A further question warranting some (but not too much) consideration arises because PBU is measured on an annual basis and then averaged over the measurement period. The question is whether different “weighting” of the years included in the measurement period is required as assets drop out of the PBU calculation because their useful life has expired. Continuing the above example, is an early year in which all $800,000 of financed assets are in service weighted more heavily in the PBU measurement than a later year after the cars are disposed of and, thus, only the building, with a cost of $600,000, remains in service?  Fortunately for the sake of simplicity (or more accurately, less complexity), the regulations do not require (or permit) such a weighting of annual PBU percentages.  This result is embedded within the very mechanical PBU measurement rules, and is analogous to the absence of a “time value of money/use” concept.  Contrast the relative simplicity in measuring private business use with the measurement of private payments, which are measured on a present value basis.

Applying the above conclusions to the City’s facts, the PBU percentage is 8.75 percent, calculated as follows. During the first 10 years, the PBU percentage is 7.5 percent each year, assuming for simplicity that all financed assets are placed in service on the issue date (((200,000 x 0% PBU) + (600,000 x 10% PBU)) / 800,000).  During the second 10 years the PBU percentage is 10 percent each year ((600,000 x 10% PBU)/600,000).  The average of the 20 annual PBU percentages is 8.75 percent.

Moving from governmental bonds to qualified 501(c)(3) bonds illustrates a further important consequence of the definition of measurement period.  All assets financed with 501(c)(3) bonds must be owned by a governmental person or 501(c)(3) organization. Because the private business use regulations, and thus the measurement period rules, are incorporated into the qualified 501(c)(3) bond regulations for purposes of the ownership requirement, the ownership requirement ceases to apply to a financed asset as of the end of its useful life. In addition to this conclusion being the result of highly technical rules, it is also the only sensible consequence — otherwise 501(c)(3) hospitals and other 501(c)(3) organizations would be prohibited from deriving any value from financed assets no longer usable by it but possibly useful to others.

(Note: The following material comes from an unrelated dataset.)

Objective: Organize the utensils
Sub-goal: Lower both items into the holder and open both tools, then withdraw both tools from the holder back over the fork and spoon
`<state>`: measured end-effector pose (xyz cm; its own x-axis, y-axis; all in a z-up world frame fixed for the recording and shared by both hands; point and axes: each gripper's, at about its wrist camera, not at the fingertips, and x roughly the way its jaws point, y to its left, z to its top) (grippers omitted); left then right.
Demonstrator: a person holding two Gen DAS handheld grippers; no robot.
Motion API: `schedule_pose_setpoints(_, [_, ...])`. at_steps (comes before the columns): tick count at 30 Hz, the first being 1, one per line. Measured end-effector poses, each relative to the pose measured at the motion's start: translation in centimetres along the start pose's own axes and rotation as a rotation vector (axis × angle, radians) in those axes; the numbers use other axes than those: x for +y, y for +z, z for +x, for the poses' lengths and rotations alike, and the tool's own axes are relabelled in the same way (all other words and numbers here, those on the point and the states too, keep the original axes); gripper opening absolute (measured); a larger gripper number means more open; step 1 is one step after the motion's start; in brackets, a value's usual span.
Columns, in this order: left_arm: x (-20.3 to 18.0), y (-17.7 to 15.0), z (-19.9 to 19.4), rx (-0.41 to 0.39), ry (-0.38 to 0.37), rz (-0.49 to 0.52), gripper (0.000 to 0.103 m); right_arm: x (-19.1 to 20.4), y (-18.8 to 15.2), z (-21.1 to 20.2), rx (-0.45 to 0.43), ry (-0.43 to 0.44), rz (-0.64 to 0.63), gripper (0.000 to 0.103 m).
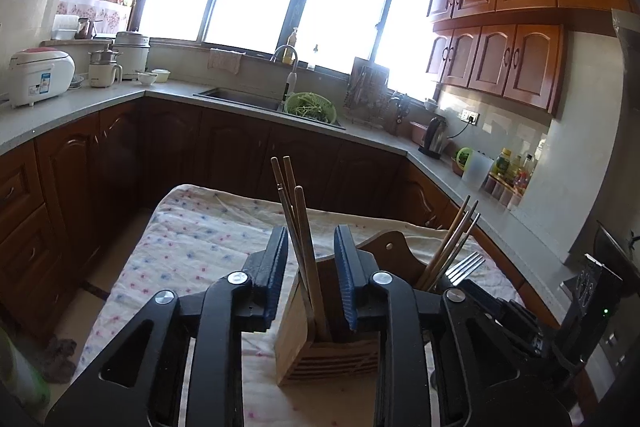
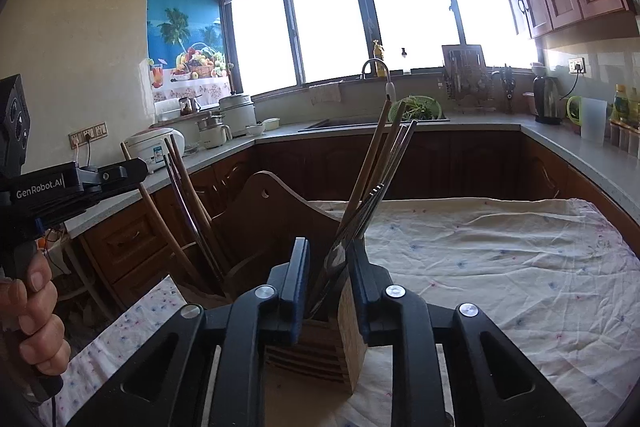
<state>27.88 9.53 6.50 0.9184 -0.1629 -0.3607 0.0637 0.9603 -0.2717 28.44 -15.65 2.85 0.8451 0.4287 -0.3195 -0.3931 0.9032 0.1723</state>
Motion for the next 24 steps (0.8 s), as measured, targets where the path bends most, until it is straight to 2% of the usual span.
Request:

I will close with a caveat. It is easy to talk about useful lives and assume their length. However, the determination of the useful life of an asset is based on reasonable expectations as of the issue date of the bonds, and this determination isn’t so easy, especially with the prospect of an audit — with the benefit of hindsight — hanging over our heads.  For example, if a hospital sells for a material portion of its original cost bond-financed equipment it determines it can no longer use, will the IRS argue that the borrower’s expectation of useful life was understated? Hospital protocols requiring the disposition of various assets after specified periods of use should counter such an IRS argument.  But what about those entities — especially non-hospital entities, such as higher ed institutions — that don’t have these protocols?  Some have suggested that safe harbor lives permitted for useful life limitation purposes can be relied upon for this purpose. However, the very nature of those lives as a safe harbor makes that suggestion questionable. For useful life purposes, an issuer may rely on the safe harbor life but is also permitted to use a longer life if supportable. This suggests that the safe harbor lives do not represent an upper limit on life, but only a lower limit. Thus, while a safe harbor life may provide some indication of a reasonable useful life, it must be supportable as an actual (or not-to-exceed) useful life.

In conclusion, the measurement period can be applied for the benefits described above, but only after paying careful attention to the lives assigned to the financed assets.